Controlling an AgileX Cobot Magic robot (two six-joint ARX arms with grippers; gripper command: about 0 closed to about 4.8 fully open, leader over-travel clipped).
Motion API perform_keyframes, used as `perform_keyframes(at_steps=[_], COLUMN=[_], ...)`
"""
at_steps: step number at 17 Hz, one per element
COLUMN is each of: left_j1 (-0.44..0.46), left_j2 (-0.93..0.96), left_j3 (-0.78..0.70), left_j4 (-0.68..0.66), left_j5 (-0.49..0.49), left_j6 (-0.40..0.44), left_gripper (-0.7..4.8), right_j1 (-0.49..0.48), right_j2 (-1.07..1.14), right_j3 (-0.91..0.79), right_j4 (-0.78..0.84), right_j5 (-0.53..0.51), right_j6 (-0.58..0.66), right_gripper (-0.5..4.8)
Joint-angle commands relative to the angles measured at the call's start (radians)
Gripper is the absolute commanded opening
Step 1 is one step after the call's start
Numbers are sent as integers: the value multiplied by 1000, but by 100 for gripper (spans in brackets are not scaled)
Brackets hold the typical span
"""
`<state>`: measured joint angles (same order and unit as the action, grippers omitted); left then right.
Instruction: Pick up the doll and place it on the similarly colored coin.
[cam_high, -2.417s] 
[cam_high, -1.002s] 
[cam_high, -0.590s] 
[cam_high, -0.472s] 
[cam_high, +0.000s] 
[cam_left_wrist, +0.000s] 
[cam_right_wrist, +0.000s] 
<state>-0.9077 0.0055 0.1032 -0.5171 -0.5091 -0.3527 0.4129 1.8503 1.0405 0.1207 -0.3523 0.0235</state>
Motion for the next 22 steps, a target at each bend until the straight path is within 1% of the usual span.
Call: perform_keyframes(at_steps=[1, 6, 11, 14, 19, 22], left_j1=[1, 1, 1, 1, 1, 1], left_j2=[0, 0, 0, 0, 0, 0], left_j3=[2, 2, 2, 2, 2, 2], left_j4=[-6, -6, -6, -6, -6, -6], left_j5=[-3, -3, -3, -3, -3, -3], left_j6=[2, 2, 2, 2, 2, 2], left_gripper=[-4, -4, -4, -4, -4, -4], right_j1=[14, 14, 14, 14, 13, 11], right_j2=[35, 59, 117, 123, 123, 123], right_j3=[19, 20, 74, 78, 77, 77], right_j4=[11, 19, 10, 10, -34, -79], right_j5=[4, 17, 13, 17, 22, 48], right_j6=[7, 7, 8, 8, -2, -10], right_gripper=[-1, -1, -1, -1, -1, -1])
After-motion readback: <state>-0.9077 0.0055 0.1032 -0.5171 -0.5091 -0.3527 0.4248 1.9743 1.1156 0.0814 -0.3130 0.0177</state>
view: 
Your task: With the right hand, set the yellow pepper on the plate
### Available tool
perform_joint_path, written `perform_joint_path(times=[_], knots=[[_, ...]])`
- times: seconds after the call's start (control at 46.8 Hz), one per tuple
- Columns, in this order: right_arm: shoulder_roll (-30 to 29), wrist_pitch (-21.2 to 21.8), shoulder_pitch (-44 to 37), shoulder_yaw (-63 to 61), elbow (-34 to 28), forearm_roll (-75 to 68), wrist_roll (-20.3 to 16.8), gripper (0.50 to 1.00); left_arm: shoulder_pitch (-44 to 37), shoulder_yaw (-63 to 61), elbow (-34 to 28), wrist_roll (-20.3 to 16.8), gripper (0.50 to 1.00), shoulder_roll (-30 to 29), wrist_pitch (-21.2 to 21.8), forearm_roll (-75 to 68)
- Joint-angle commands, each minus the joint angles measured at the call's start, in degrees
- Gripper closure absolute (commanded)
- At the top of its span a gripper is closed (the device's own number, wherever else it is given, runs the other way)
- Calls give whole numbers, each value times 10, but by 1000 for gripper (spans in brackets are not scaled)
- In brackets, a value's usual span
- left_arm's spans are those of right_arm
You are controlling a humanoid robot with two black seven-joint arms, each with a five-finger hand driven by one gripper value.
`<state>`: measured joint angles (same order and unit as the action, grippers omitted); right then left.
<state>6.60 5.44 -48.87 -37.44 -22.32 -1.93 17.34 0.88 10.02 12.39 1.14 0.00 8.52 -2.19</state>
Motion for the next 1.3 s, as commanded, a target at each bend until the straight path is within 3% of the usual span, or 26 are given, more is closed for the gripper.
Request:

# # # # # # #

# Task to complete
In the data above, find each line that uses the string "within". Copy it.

# Written solution
Motion for the next 22 steps, a target at each bend until the straight path is within 1% of the usual span.
Motion for the next 1.3 s, as commanded, a target at each bend until the straight path is within 3% of the usual span, or 26 are given, more is closed for the gripper.

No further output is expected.